Instructions for the task ▸ Copy each line below containing "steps".
Start of Source data
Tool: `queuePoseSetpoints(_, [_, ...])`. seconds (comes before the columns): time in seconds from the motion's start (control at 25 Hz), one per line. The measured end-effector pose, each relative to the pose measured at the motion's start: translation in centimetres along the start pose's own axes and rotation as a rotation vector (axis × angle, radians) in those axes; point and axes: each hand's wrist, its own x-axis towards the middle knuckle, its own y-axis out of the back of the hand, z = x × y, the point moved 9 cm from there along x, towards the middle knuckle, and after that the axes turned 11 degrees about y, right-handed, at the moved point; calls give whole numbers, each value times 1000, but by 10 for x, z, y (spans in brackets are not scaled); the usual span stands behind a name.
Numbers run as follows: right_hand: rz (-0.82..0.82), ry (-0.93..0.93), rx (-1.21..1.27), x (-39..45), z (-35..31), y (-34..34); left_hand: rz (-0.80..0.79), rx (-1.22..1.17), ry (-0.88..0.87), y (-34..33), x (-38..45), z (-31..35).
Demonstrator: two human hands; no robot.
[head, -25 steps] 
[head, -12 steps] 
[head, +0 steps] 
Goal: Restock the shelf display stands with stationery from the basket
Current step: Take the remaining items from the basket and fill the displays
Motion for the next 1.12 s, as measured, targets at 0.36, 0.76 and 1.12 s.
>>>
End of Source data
Expected answer ▸
[head, -25 steps] 
[head, -12 steps] 
[head, +0 steps] 

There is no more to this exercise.